• Task brief
Copy out exactly the lines below that run from the one holding "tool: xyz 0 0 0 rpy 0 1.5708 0" to the one holding "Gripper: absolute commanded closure", keeping both of those lines and no others.

• Information supplied
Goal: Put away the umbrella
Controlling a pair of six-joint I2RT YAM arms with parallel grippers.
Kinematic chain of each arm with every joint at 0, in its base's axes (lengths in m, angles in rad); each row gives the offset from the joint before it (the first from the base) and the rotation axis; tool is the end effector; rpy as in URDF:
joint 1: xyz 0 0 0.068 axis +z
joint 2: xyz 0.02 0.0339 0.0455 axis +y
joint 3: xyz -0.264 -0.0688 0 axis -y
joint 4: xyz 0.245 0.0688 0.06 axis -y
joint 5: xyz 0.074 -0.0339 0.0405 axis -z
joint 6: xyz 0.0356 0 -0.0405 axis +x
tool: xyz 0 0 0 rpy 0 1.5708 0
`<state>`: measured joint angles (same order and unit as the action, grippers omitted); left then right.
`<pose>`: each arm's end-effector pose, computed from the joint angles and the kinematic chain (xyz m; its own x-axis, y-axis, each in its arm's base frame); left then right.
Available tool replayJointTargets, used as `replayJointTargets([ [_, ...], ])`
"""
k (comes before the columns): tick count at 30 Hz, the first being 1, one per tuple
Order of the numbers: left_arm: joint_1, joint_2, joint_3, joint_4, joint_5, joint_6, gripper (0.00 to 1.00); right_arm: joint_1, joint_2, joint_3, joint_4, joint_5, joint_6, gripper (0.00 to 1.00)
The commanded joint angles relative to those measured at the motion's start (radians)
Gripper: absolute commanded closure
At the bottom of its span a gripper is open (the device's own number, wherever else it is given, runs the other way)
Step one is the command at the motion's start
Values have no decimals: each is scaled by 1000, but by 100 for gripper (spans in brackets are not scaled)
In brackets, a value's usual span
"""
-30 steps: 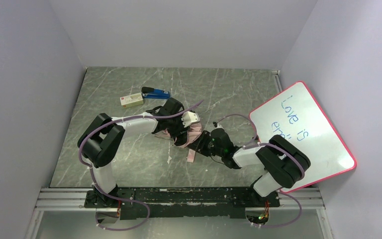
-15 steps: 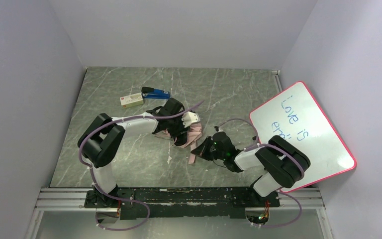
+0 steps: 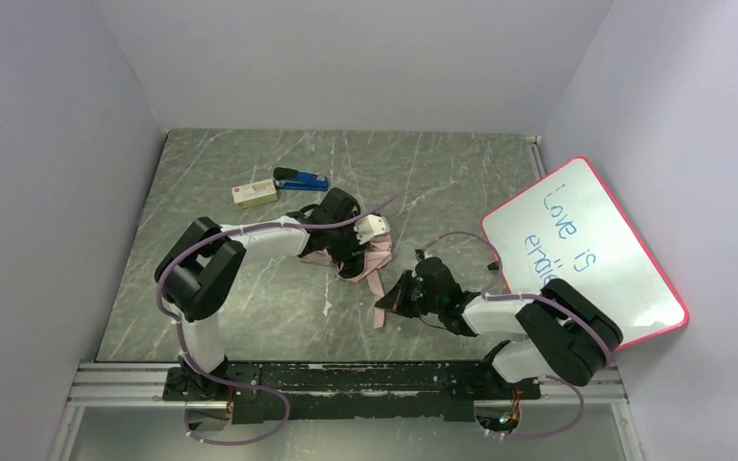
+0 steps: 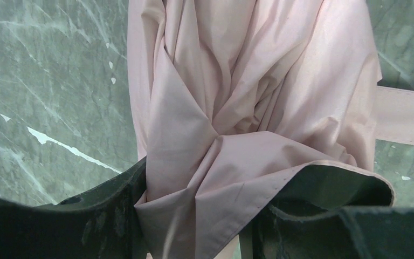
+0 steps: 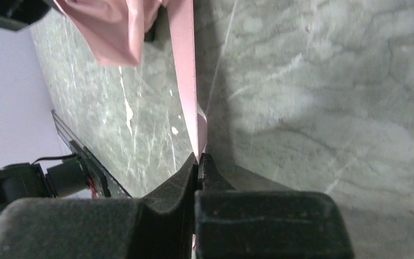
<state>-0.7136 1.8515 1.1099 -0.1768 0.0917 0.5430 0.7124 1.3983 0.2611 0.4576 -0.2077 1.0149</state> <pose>0.2857 -0.2517 0.1589 -0.1558 0.8155 -0.5574 0.9044 0.3446 0.2514 0.1592 0.1472 0.1081 -0.8974 0.3232 -0.3004 0.0024 0.6844 0.7291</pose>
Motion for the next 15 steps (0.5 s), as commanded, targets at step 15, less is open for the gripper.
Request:
replayJointTargets([
  [15, 19, 84, -35, 49, -244, 61, 95, 42, -204, -71, -391, -232, -78, 100],
])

• Solution to the problem
tool: xyz 0 0 0 rpy 0 1.5708 0
`<state>`: measured joint angles (same order and unit as the action, grippers omitted); left then right.
`<pose>`: each arm's end-effector pose, computed from the joint angles and the kinematic chain (xyz m; its own x-axis, y-axis, each in its arm's base frame); left then right.
Available tool replayJointTargets, used as `replayJointTargets([ [_, ...], ])`
"""
k (comes before the columns): tick count at 30 Hz, the first being 1, one per tuple
Order of the numbers: left_arm: joint_1, joint_2, joint_3, joint_4, joint_5, joint_6, gripper (0.00 to 1.00); right_arm: joint_1, joint_2, joint_3, joint_4, joint_5, joint_6, gripper (0.00 to 1.00)
The commanded joint angles relative to those measured at the motion's start (radians)
Gripper: absolute commanded closure

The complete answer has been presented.